REQUIRED WORK:
The lines to copy are those in the listing below that contain the word "right".
----- SUPPLIED MATERIAL -----
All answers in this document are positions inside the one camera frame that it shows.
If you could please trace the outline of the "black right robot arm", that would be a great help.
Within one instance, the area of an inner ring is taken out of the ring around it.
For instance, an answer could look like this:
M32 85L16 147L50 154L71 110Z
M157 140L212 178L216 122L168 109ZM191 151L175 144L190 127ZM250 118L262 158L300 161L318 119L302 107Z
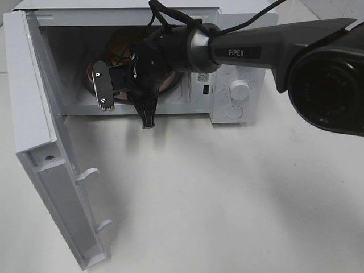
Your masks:
M163 28L134 48L129 100L154 127L159 87L171 72L212 73L222 65L269 69L297 113L326 131L363 135L363 24L316 20L218 34Z

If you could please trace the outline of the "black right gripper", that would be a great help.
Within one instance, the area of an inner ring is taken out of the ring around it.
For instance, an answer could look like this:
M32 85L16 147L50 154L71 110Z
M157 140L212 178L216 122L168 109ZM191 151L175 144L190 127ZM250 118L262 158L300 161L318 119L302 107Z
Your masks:
M157 44L145 40L135 47L127 96L142 120L143 129L155 126L159 89L170 74L171 67Z

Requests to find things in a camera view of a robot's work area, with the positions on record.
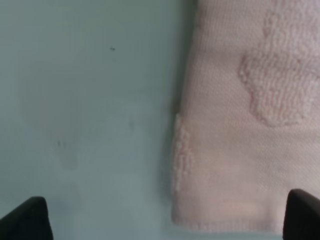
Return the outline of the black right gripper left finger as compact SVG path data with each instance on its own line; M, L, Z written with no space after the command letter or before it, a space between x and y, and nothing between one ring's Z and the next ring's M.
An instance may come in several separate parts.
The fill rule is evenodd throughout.
M33 196L0 219L2 240L53 240L46 199Z

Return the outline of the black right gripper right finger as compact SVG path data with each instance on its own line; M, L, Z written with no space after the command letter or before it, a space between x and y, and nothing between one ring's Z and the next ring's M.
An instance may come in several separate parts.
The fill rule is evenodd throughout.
-----
EXERCISE RESPONSE:
If you could please trace the outline of the "black right robot arm", that would be a great help.
If you could please trace the outline of the "black right gripper", that would be a great help.
Return the outline of the black right gripper left finger as compact SVG path data with each instance on its own line; M, L, Z written with no space after the command letter or before it, a space between x and y, and nothing between one ring's Z and the next ring's M.
Return the outline of the black right gripper right finger as compact SVG path data with each instance on its own line; M, L, Z written with no space after the command letter or before it, a space between x and y, and nothing between one ring's Z and the next ring's M.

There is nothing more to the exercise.